Sphenodontians were creeping around during the Mid to Late Triassic, and are thought to have possibly emerged even earlier than that, some 259 million years ago during the Late Permian, and held on for a while. Now only the tuatara is left. Paleontologist Tiago Simões was part of the team that identified the amazingly preserved fossil (above) and others as belonging to the new species, tuatara predecessor Navajosphenodon sani. He led a study recently published in Communications Biology. Why no other sphenodontians still exist remains unknown.

“We do not have the data yet to know how they managed to survive so long with such restricted diversity,” Simões told SYFY WIRE. "Without enough fossils, we cannot yet know where they were living and how they got to New Zealand at some point during the last 66 million years.”

Navajosphenodon sani is the oldest known direct ancestor of the tuatara. The nearly complete fossil that was unearthed is the holotype, or single specimen on which the identification of this species is based. More scattered fossils of Navajosphenodon teeth and bones were also found in the same formation, the Kayenta Formation in Coconino County, Arizona.

Liz Tuatara GETTY

To see how this species of sphenodontian was related to others without any surviving DNA, Simões and his team used several type of phylogenetic analysis. These methods figure out how organisms evolved and the evolutionary relationships they have to other organisms that all came from a common ancestor.

Something that might have led to the tuatara being the sole survivor is the exceptionally slow evolution of its genome. You are pretty much looking at a reptile whose ancestors didn’t change much as other prehistoric creatures emerged and morphed and ruled the world before they died out, and kept crawling on as entire human empires rose and fell. The Navajosphenodon fossil is evidence that the tuatara’s body plan hasn’t really needed any upgrades in ages.

“One of the special things about tuataras is the way they chew,” said Simões. “They have a precise mode of dental interlocking and temporal bones designed to reduce stress when biting hard. Navajosphenodon shows both mechanisms had already evolved by 190 million years ago.”

If something works out evolutionarily, an organism will just go with it. This could explain why both the morphological and molecular evolution of the tuatara have been so slow. Morphology, which encompasses the inner and outer structures of organisms, such as the tuatara’s jaw, usually evolves as developmental genes change. Sometimes mutations can also cause a sudden leap in morphological evolution. Molecular evolution is involved with changes on a cellular level, including those that affect DNA, RNA, and the proteins they are made of.

However, never mind that there are no other living species of sphenodontians, but there is only one species of tuatara, Sphenodon punctuatus. It never diversified beyond that.
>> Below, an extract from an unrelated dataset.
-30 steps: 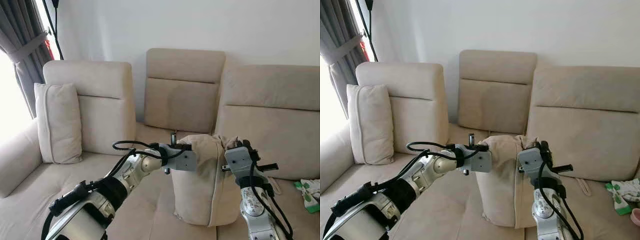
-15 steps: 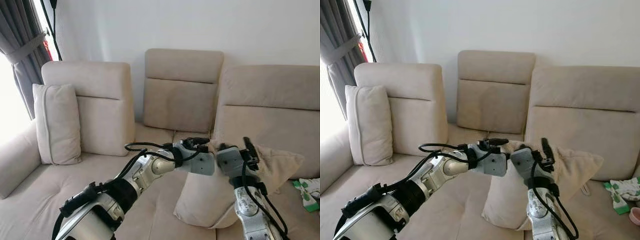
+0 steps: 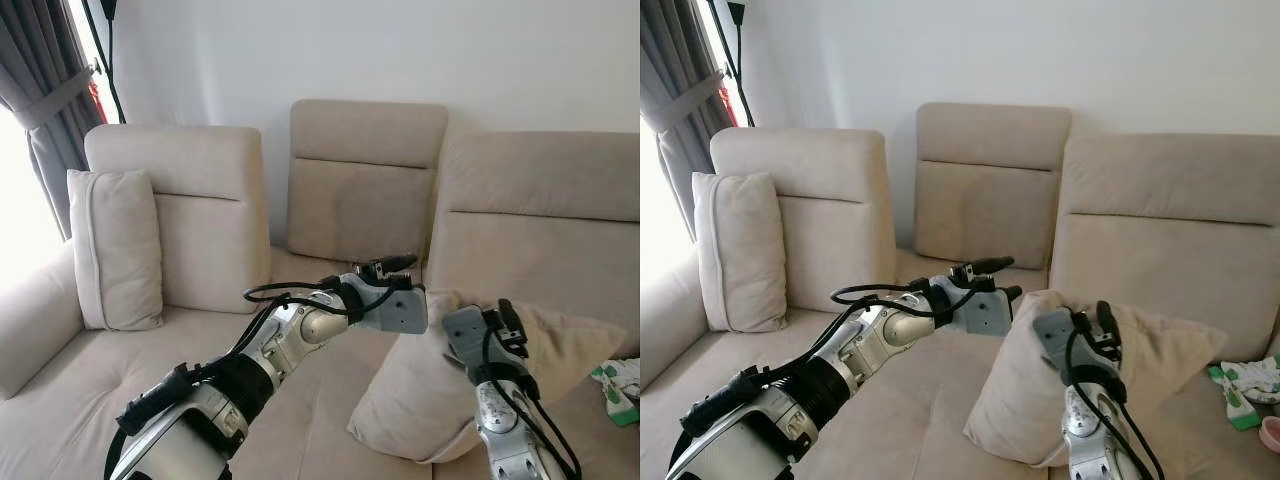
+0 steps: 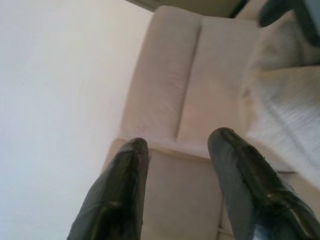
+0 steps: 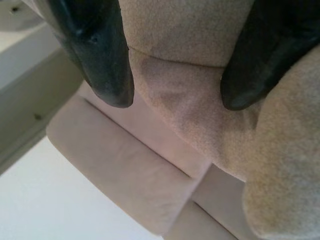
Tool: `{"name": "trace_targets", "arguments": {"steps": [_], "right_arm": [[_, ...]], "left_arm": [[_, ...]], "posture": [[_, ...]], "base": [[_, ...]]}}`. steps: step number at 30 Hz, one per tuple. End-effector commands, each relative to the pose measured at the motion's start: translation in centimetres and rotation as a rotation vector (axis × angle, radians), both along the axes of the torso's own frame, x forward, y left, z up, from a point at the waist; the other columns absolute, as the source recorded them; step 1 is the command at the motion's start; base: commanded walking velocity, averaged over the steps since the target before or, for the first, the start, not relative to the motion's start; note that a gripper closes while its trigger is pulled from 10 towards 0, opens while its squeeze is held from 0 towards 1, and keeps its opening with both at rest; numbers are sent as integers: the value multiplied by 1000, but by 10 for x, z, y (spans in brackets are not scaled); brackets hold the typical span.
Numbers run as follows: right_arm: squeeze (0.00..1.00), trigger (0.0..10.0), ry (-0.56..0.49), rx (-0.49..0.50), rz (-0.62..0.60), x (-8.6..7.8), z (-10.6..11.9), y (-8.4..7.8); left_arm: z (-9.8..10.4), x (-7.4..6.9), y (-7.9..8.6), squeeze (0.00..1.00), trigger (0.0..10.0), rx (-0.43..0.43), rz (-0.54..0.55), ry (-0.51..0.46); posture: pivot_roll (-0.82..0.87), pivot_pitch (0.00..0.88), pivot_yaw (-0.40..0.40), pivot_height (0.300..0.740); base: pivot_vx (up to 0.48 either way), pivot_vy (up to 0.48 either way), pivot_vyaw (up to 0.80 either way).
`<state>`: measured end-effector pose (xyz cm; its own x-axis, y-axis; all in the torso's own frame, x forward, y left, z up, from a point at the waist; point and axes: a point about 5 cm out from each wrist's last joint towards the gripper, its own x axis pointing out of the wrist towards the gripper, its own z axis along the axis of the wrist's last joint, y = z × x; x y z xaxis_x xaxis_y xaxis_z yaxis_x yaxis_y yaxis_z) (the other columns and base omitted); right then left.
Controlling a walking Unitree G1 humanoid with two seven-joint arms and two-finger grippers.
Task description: Move the pillow to the sofa from floor
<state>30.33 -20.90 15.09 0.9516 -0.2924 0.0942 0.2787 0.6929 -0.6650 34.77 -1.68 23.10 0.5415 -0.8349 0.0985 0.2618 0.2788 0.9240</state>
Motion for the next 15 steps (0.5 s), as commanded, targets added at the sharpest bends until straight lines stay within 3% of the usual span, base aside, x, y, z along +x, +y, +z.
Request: {"name": "trace_targets", "arguments": {"steps": [1, 3, 4, 5, 6, 8, 11, 15], "right_arm": [[0, 10000, 126, 59, -45, -2, -23, -11], [0, 10000, 130, 71, -49, -1, -24, -12], [0, 4667, 138, 93, -52, -1, -25, -14], [0, 4667, 138, 93, -52, -1, -25, -14], [0, 1098, 140, 97, -54, 0, -25, -14], [0, 1098, 146, 100, -58, 0, -25, -15], [0, 0, 150, 105, -67, 1, -26, -17], [0, 0, 138, 109, -83, 3, -23, -23]], "left_arm": [[11, 3, 4, 0, 10000, -39, 19, -35], [12, 3, 4, 0, 10000, -50, 24, -42], [17, 4, 6, 0, 10000, -79, 30, -59], [17, 4, 6, 0, 10000, -79, 30, -59], [19, 4, 6, 0, 10000, -94, 33, -66], [21, 4, 7, 0, 10000, -107, 36, -73], [26, 4, 8, 0, 10000, -132, 38, -92], [36, 3, 10, 0, 10000, -198, 37, -124]], "posture": [[-157, 0, 64, 740], [-157, 0, 64, 740], [-156, 0, 62, 740], [-156, 0, 62, 740], [-154, 0, 60, 740], [-154, 0, 60, 740], [-151, 0, 57, 740], [-148, 0, 57, 740]], "base": [[0, 0, 0], [0, 0, 0], [0, 0, 0], [0, 0, 0], [0, 0, 0], [0, 0, 0], [0, 0, 0], [0, 0, 0]]}}
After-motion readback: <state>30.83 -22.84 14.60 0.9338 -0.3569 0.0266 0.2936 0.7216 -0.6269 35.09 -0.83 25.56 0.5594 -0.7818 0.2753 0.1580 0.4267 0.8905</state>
Simões thinks most sphenodontians, including those that would give rise to the tuatara, stayed in southern continents for some reason, which might have had something to do with the lack of diversification. Navajosphenodon may be a prehistoric relative, but it is not another kind of tuatara. This creature is what it is — and no one knows why.

“We know there were slow rates of evolution in sphenodontians, especially in the lineage leading to the modern tuatara,” he said. “Yet, it's a mystery why they remained so restricted in diversity for so long.”